Le Festival International de Documentaire Africain de Bamako (FIDAB) s’est tenu du 16 au 18 janvier 2026 au Centre National de la Cinématographie du Mali (CNCM) et au Palais de la Culture Amadou Hampâté Bâ. Placé sous le haut parrainage du ministre de l’Artisanat, de la Culture, de l’Industrie hôtelière et du Tourisme, Mamou Daffé, représenté par le chef de cabinet Salia Male et le chargé de mission Amadou Diabaté, l’événement a offert projections, débats, ateliers et rencontres. Trois jours intenses ont permis de découvrir douze films en compétition, révélant de nouveaux talents et renforçant la coopération culturelle africaine.
Le FIDAB s’impose comme un rendez-vous culturel incontournable, consacré à la promotion du documentaire africain. Né d’une conviction profonde, il considère le documentaire comme le miroir le plus fidèle des réalités africaines contemporaines. Il met en lumière la richesse et la diversité de la production cinématographique du continent, tout en offrant une plateforme d’échanges entre réalisateurs, producteurs et distributeurs. L’événement rapproche ainsi les professionnels du cinéma et les amateurs passionnés de documentaires.
Cette première édition, compacte et ambitieuse, se déroule du 16 au 18 janvier 2026 au Centre National de la Cinématographie du Mali (CNCM) et au Palais de la Culture. Elle combine sept jours de résidence d’écriture intensive pour six projets de long-métrage documentaire, suivis de trois jours de festival avec douze films en compétition officielle. Neuf prix seront décernés, dont le prestigieux Grand Prix Yeelen, symbole de lumière et de créativité.
Au-delà des projections, débats, ateliers et rencontres, le festival favorise la découverte de nouvelles tendances et talents du documentaire africain. Il accueille des invités internationaux et régionaux, renforçant son ambition stratégique : devenir en trois éditions la plateforme de référence ouest-africaine pour le documentaire de création, à l’image du FESPACO pour la fiction. Le FIDAB se positionne ainsi comme un moteur de coopération culturelle entre l’Afrique et le reste du monde.

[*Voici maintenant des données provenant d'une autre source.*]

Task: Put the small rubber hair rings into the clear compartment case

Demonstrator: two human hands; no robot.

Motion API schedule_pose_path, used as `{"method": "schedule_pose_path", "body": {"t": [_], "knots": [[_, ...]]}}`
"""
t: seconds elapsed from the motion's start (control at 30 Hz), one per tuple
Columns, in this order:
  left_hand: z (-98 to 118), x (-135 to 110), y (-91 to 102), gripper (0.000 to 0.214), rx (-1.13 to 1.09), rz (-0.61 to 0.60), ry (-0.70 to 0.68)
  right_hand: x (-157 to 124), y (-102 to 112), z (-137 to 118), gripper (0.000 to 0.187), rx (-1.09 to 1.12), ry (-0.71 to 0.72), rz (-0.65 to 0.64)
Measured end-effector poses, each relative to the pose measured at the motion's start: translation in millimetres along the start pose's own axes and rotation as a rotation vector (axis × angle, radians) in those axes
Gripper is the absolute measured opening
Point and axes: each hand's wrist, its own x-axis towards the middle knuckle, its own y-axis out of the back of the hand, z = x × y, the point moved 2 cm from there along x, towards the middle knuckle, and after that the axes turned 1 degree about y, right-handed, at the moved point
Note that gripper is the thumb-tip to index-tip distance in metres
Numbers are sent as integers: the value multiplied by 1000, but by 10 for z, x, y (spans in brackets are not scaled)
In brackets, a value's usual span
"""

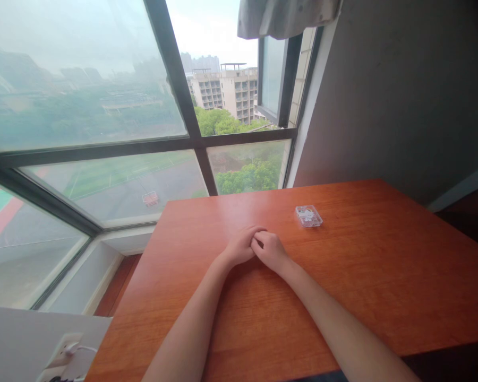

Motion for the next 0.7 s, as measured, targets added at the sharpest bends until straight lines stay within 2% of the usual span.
{"method": "schedule_pose_path", "body": {"t": [0.7], "knots": [[26, -3, 8, 55, 14, 8, 5, -6, 5, 1, 23, 4, -18, -17]]}}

Le point fort de cette édition réside dans la résidence d’écriture, qui s’est achevée la veille du festival. Elle a permis à de jeunes réalisateurs de peaufiner leurs projets sous la guidance de mentors expérimentés. Les séances de pitch organisées ont révélé des talents prometteurs, porteurs d’histoires vraies qui inspirent, questionnent et unissent. Ces six projets finalistes incarnent l’avenir du documentaire africain et témoignent de la vitalité créative du continent.
Ce qui rend cette édition exceptionnelle, c’est l’engagement des membres de l’Association FIDAB. Sans budget institutionnel initial, c’est grâce à leurs cotisations personnelles que le festival a pu voir le jour. Ce geste de solidarité et de passion illustre une indépendance créative remarquable. Malgré les défis, ces passionnés ont investi leur énergie pour élever la culture malienne, démontrant une résilience exemplaire face aux contraintes financières et organisationnelles.
Le FIDAB s’impose ainsi comme une initiative culturelle audacieuse et porteuse d’avenir. En donnant la parole aux Africains et à leur diaspora, il contribue à la construction d’un récit collectif enraciné dans les réalités du continent. À travers ses projections, ses débats et ses ateliers, il ouvre un espace de dialogue et de coopération culturelle. Cette première édition marque une étape fondatrice, appelée à grandir et à s’imposer comme un rendez-vous majeur du documentaire africain.